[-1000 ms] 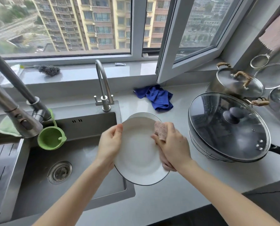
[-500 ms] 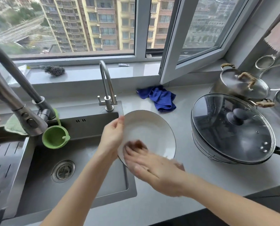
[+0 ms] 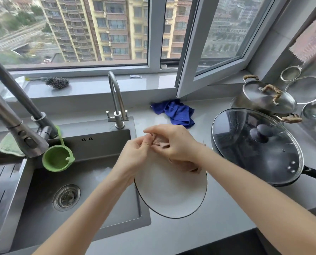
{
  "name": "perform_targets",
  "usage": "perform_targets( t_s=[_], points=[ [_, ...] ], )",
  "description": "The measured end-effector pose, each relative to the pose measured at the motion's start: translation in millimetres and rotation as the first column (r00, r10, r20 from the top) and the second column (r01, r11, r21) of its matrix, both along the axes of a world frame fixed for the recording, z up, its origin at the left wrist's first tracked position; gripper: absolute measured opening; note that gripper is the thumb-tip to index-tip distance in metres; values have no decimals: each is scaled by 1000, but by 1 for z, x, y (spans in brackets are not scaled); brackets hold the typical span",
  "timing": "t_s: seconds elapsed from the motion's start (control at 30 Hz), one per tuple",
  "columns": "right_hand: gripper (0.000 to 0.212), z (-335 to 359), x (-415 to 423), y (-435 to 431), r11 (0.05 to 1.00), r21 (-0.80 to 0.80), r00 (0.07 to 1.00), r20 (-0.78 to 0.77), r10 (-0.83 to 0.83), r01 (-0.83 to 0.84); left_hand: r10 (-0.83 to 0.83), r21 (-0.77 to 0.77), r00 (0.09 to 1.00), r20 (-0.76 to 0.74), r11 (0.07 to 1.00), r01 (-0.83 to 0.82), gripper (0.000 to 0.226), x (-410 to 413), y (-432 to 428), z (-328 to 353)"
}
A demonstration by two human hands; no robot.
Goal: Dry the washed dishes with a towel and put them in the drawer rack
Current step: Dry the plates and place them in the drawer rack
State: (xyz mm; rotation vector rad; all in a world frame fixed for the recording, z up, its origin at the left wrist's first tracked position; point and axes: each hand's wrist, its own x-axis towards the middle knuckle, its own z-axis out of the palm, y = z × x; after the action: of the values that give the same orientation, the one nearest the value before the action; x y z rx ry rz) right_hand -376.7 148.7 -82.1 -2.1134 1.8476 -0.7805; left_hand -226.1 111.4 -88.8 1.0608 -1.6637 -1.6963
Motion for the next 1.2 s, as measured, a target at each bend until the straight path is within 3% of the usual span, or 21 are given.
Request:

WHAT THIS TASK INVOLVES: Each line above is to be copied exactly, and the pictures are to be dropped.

WRITTEN RESPONSE:
[-1000 ms] 
[-500 ms] 
[+0 ms] 
{
  "name": "perform_targets",
  "usage": "perform_targets( t_s=[_], points=[ [_, ...] ], )",
  "description": "The measured end-effector pose, each relative to the pose measured at the motion's start: translation in millimetres and rotation as the first column (r00, r10, r20 from the top) and the second column (r01, r11, r21) of its matrix, both along the axes of a world frame fixed for the recording, z up, its origin at the left wrist's first tracked position; gripper: absolute measured opening; note that gripper is the thumb-tip to index-tip distance in metres; values have no decimals: each is scaled by 1000, but by 1 for z, x, y (spans in brackets are not scaled); brackets hold the typical span",
  "timing": "t_s: seconds elapsed from the motion's start (control at 30 Hz), one per tuple",
  "columns": "right_hand: gripper (0.000 to 0.212), z (-335 to 359), x (-415 to 423), y (-435 to 431), r11 (0.05 to 1.00), r21 (-0.80 to 0.80), r00 (0.07 to 1.00), r20 (-0.78 to 0.77), r10 (-0.83 to 0.83), r01 (-0.83 to 0.84); left_hand: r10 (-0.83 to 0.83), r21 (-0.77 to 0.77), r00 (0.09 to 1.00), r20 (-0.76 to 0.74), r11 (0.07 to 1.00), r01 (-0.83 to 0.82), gripper (0.000 to 0.226), x (-410 to 413), y (-432 to 428), z (-328 to 353)"
}
A demonstration by two human hands; no robot.
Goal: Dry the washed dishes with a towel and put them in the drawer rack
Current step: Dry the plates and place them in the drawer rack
State: (xyz mm; rotation vector rad; all in a world frame fixed for the recording, z up, its origin at the left wrist's first tracked position; point and axes: each hand's wrist, its own x-axis towards the middle knuckle, its own z-axis out of the palm, y = z × x; after the action: of the values that give the same orientation, the one nearest the value before the action; x y z rx ry rz) right_hand -376.7 148.7 -82.1 -2.1134 1.8476 -0.7805; left_hand -226.1 111.4 -88.8 1.0608 -1.6637 -1.6963
Motion for the next 1.2 s, as measured, a target at each bend until the straight path is within 3% of the usual span, or 21 are given.
Request:

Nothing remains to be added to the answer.